Glucose and Lactate are two analytes in sweat that would be highly desirable to apply sweat sensing technology to, each for their own individual reasons. Since the biosensing technology typically used to detect these analytes utilizes enzymatic reactions, temperature of the sample being tested must be taken into consideration when interpreting results due to its effects on enzymatic activity. Therefore, temperature sensors are an essential component of any sweat sensor that aims to give reliable feedback on either/both of these analytes. Multiple temperature sensing technologies exist, but a simple, commonly used technology is resistance temperature detectors (RTDs). These simple circuits use a Wheatstone bridge with a pure metal resistor that is exposed to the sample being tested. That resistor has a temperature-dependent resistance, and its resistance affects the voltage output of the Wheatstone bridge. In order to calibrate your sensor (a necessary process to ensure it gives accurate results), you must be able to use voltage outputs of known temperatures to identify the relationship between voltage and temperature. This problem will help us learn to do so.

Problem Statement

The Wheatstone bridge shown below (figure 2.) has four resistors, three of equal resistance R=10Ω and one temperature-varying platinum resistor R_{T}. A voltage V_{E}=1V is provided to the system by a battery as shown. V_{o} is defined as the voltage difference between points a and b, and is given by the general Wheatstone bridge equation provided below (figure 1.). Resistance R_{T} is given by R_{T} = R_{0}(1+α(T-T_{0}), where α is the temperature coefficient of platinum, α= 0.00385/°C. Given that R_{0}= 10Ω and T_{0}=0°C…

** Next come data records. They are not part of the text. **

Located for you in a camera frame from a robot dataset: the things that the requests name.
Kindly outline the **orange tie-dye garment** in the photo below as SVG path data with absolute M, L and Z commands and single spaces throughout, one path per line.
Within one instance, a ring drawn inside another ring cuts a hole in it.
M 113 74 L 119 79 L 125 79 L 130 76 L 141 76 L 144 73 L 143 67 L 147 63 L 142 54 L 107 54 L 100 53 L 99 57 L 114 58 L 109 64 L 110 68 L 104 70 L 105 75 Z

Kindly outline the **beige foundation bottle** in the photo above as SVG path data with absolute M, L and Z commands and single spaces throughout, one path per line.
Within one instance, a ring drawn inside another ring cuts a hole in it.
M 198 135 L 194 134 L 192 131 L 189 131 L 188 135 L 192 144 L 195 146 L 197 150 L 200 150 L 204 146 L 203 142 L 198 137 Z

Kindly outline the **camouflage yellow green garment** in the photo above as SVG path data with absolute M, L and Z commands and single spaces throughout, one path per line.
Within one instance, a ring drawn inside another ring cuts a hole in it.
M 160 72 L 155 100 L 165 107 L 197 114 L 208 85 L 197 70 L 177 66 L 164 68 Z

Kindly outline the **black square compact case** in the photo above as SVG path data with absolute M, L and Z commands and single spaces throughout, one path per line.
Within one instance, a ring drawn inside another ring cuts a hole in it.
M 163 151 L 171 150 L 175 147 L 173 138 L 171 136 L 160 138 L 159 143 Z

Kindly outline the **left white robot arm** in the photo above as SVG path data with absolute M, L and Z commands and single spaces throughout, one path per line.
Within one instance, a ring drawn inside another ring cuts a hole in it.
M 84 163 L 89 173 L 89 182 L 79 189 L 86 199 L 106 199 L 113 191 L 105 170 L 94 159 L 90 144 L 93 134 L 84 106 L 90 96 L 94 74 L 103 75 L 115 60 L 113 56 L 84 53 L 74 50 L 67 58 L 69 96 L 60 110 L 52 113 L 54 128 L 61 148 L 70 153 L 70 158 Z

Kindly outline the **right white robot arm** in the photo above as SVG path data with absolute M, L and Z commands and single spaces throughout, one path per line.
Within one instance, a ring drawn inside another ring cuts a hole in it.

a. Write an equation for V_{o} in terms of T

b. Find V_{o} at T=20°C, T=30°C, and T=40°C

c. Devices aren’t always exact. Your RTD is giving values of V_{o}(20)=19.0mV, V_{o}(30)=28.3mV, and V_{o}(40)=37.2mV. Plot these values and find a line of best fit for your RTD (assuming linear relationship*)

d. Find the voltage V_{o} that would be expected at T=37°C

*Assumptions:

- Linear relationship between V
_{o}and T- RTDs display much more linear behavior than thermocouples. They are not exactly linear, but for the purposes of this problem and learning how to calibrate, it is a fair assumption. It will cause the most error in the middle of our range of estimation, due to the parabolic nonlinearity of the true relationship between V_{o}and T. [1]

Solution

The algebra for solutions to parts a, b, and d of the problem are provided in figure 3. The plot for part c, created in Excel, is provided in figure 4. This plot was created by creating a column of temperature data and a column of the corresponding voltage data given in the problem statement for part c, highlighting those two columns, and creating a scatter plot. A line of best fit was added to the plot, and the equation for the line was displayed on the graph itself. Excel makes linear approximations for data sets like these very easy. While the linear approximation may not be the best fit for our data set, it appears to be very accurate, with an R^{2 }value of 0.9998. Our final answer for V_{o} at 37°C makes sense, given that 34.45mV is between the values for 30°C and 40°C, 28.3mV and 37.2mV, respectively, and closer to that of 40°C. The linear approximation we made is a limitation of this solution. For a sweat sensing technology that gives medically relevant feedback to the user, we would want our analyte sensing results to be as accurate as possible, which would involve a curve-fitting technique as opposed to a linear approximation for our RTD. With the linear calibration we performed, we could use the values of V_{o} received from our RTD to determine the temperature of samples between 20-40°C with a pretty high level of accuracy.